In my algorithm, I do the insert of the copy statements in the predecessors of the block as in the naive algorithm used by Cytron. This eliminates the multiple scan of each basic block for its phi functions.

Before the inserts are done, I order the copy statements to eliminate the "Lost Copy" problem. Then, to eliminate the "Swap" problem, when the destination of one phi function is used as the source of another phi function and that second phi function's destination is also used by another phi function, I insert copies to temporaries and copies from temporaries.

For example, consider the phi functions

   a1 <- phi(a2, b1)
   c1 <- phi(c2, c3)
   b1 <- phi(b2, a1)
   x1 <- phi(x2, a1)
 
These are ordered first for the second in-coming CFG edge as
   c1 <- phi(c2, c3)
   x1 <- phi(x2, a1)
   a1 <- phi(a2, b1)
   b1 <- phi(b2, a1)
 
because the x1 and c1 phi function destinations are not used by another phi function.

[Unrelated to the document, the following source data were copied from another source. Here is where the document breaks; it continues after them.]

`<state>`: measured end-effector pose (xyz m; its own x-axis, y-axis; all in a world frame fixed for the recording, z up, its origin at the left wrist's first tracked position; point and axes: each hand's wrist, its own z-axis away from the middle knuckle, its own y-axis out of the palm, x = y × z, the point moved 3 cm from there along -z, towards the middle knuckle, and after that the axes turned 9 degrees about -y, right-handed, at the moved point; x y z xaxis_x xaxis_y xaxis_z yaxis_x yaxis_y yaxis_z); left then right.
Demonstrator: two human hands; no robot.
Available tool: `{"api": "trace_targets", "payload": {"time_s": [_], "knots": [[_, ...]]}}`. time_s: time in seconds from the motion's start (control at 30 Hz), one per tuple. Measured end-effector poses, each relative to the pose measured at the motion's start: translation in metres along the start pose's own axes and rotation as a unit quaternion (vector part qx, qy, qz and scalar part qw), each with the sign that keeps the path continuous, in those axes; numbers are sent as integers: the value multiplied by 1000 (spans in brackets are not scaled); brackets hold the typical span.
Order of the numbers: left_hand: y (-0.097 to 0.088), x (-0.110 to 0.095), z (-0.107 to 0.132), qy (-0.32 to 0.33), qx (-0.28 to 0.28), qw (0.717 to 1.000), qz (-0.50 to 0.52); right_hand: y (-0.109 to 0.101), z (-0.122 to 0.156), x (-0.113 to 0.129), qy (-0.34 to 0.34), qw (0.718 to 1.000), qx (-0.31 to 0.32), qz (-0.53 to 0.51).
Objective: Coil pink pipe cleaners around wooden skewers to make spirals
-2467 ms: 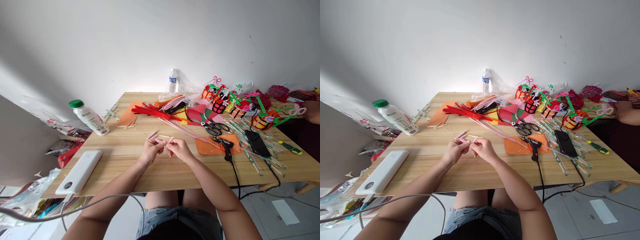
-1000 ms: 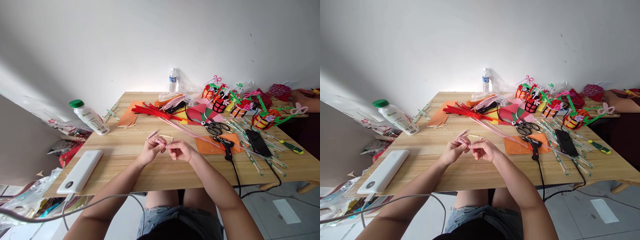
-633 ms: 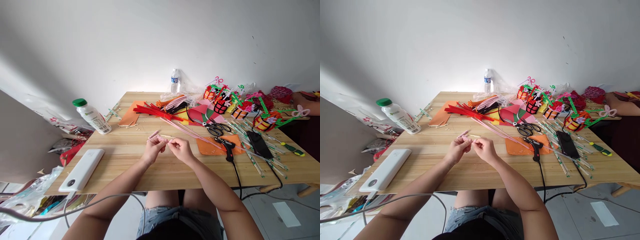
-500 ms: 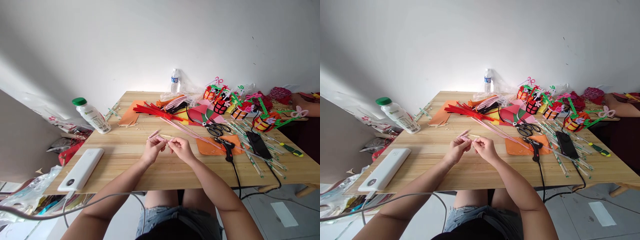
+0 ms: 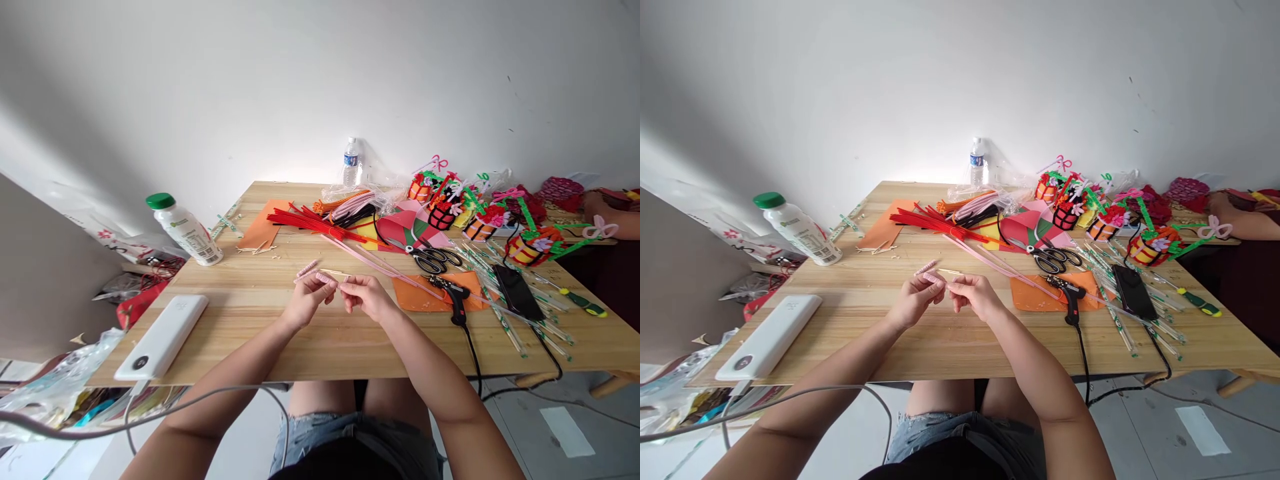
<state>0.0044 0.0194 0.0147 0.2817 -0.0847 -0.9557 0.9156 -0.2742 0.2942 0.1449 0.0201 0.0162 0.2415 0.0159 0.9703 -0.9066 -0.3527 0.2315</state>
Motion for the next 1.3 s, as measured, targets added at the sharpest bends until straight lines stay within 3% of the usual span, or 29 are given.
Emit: {"api": "trace_targets", "payload": {"time_s": [0.17,0.37,0.53,0.67,0.83,0.93,1.1,1.3], "knots": [[-1,9,-2,-76,-42,996,32,3,4,1,-158,967,-88,180],[-4,9,-2,-72,-75,994,39,6,4,-2,-150,970,-59,180],[-5,10,-3,-70,-85,993,39,5,6,4,-215,935,-75,271],[-10,12,-5,-42,-104,994,19,5,4,1,-164,960,-76,215],[-7,6,-2,8,-64,998,-18,2,0,0,-48,995,-60,56],[-3,2,-1,13,-42,999,-28,2,-1,0,2,999,-43,-16],[-4,3,-3,9,-37,999,-11,1,0,1,-19,998,-47,32],[-6,6,-4,36,16,999,22,2,1,0,52,996,25,-65]]}}
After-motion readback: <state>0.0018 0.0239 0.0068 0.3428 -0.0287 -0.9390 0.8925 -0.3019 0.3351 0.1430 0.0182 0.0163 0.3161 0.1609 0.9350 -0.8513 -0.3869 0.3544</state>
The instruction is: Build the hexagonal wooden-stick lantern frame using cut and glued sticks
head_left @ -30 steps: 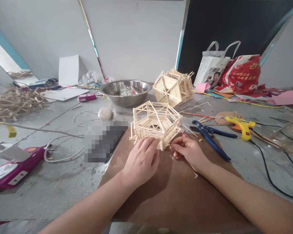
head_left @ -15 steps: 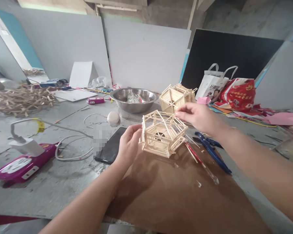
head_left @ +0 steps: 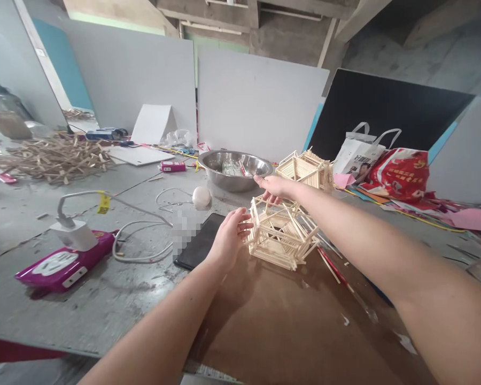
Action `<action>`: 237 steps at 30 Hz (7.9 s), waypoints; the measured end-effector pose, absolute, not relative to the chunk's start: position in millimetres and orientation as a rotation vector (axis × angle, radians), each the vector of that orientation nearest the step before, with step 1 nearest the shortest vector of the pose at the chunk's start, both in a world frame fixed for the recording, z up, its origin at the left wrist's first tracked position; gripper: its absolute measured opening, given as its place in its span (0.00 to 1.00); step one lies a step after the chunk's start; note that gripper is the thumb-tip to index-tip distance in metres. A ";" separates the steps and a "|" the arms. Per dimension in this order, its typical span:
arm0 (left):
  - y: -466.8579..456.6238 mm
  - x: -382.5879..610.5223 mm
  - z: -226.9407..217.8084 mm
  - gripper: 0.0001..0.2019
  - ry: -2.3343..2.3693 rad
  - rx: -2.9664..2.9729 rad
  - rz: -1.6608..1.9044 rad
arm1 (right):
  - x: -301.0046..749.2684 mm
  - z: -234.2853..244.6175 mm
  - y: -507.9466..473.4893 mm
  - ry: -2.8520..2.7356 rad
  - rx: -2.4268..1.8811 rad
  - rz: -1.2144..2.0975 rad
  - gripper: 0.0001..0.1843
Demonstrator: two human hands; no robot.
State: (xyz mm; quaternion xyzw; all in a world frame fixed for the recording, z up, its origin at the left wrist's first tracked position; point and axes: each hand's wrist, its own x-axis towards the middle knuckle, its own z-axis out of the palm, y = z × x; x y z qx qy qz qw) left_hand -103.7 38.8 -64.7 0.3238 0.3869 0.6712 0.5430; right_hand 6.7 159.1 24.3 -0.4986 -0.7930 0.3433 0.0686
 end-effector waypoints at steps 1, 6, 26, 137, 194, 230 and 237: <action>38.4 -103.6 -65.0 0.16 0.923 0.775 1.586 | 4.2 21.4 157.4 -2.414 -1.510 1.046 0.41; 36.1 -103.2 -64.8 0.16 0.882 0.789 1.540 | -0.2 8.2 152.5 -2.415 -1.471 1.292 0.44; 22.2 -95.3 -54.4 0.11 0.885 0.817 1.464 | 7.9 -0.3 142.0 -2.318 -1.423 0.465 0.12; 58.2 -90.6 -71.7 0.06 0.830 0.814 0.734 | 125.8 -10.8 75.6 -2.207 -0.946 0.535 0.09; -16.5 -84.2 -57.0 0.07 1.833 1.921 1.231 | 73.1 3.3 39.9 -2.924 -0.863 -0.080 0.13; -16.3 -87.2 -53.8 0.10 1.968 1.888 1.147 | 80.7 -5.6 38.5 -2.737 -0.849 0.045 0.11; -9.9 -89.1 -58.0 0.09 1.534 1.242 1.352 | 78.8 -5.2 37.6 -2.738 -0.869 0.061 0.12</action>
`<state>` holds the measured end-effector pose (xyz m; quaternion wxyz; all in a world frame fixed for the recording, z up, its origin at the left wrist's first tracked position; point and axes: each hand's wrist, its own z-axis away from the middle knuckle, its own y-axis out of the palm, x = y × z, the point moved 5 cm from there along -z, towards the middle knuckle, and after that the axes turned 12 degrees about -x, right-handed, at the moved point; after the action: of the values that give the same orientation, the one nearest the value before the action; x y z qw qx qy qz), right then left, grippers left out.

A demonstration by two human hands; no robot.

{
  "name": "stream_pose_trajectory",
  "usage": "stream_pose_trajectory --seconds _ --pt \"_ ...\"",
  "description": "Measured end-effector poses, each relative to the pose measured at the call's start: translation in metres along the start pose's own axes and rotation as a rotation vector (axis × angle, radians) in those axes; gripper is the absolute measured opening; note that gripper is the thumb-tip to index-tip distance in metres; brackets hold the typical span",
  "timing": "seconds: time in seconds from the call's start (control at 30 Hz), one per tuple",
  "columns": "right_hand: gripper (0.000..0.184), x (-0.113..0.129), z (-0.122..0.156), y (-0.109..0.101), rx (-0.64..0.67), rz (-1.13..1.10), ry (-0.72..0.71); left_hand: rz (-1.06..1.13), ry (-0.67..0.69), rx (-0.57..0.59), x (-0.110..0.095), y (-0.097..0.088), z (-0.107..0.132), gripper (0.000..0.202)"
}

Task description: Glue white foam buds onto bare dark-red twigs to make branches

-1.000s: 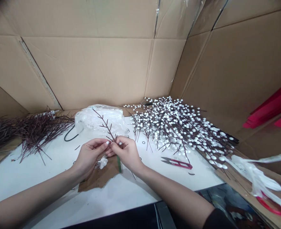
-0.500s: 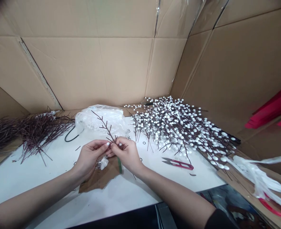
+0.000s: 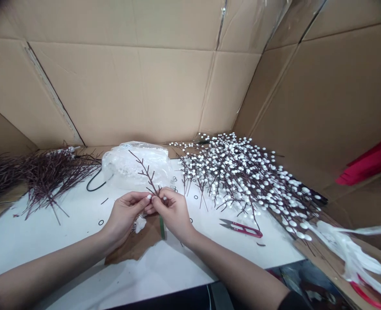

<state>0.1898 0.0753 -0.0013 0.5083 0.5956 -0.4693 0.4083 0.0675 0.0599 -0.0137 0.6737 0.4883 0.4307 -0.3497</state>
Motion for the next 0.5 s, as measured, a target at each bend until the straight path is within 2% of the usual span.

Then, copies are inserted along the two in-coming CFG edges as
   left edge          right edge
 ----------------------------------
   a1 <- a2            c1 <- c3
   c1 <- c2            x1 <- a1
   b1 <- b2         a_t_1 <- b1        
   x1 <- x2         b_t_1 <- a1      
                       a1 <- a_t_1      
                       b1 <- b_t_1       
 
This algorithm is more conservative than necessary because it assumes that if a phi function has a destination that is used by another phi function whose destination is used by ..., then the two phi functions MAY exhibit the "Swap" problem. It would be possible, with more effort, to order these phi functions to eliminate the need to use some of the additional temporaries in some cases. For example, in the case
   x1 <- phi(x2, x3)
   y1 <- phi(y2, x1)
   z1 <- phi(z2, y1)
 
the copies for the second edge would be
      z1 <- y1
   x_t_0 <- x3
   y_t_0 <- x1
      x1 <- x_t_0
      y1 <- y_t_0
 
This could be reduced to
      z1 <- y1
   x_t_0 <- x3
      y1 <- x1
      x1 <- x_t_0
 
I believe that this case will be rare enough that the cost of detecting it is not warranted and that the extra copies will not be a problem.
James H. Burrill, February 3, 1999


coalesceVariables

public final void coalesceVariables()
Coalesce variables, created by going into SSA form, into the original variable if there is no interference in the live ranges. See Algorithm 19.17 in "Modern Compiler Implementation in Java" by Appel.

In the interest of execution speed, this algorithm does not preserve the may-def information.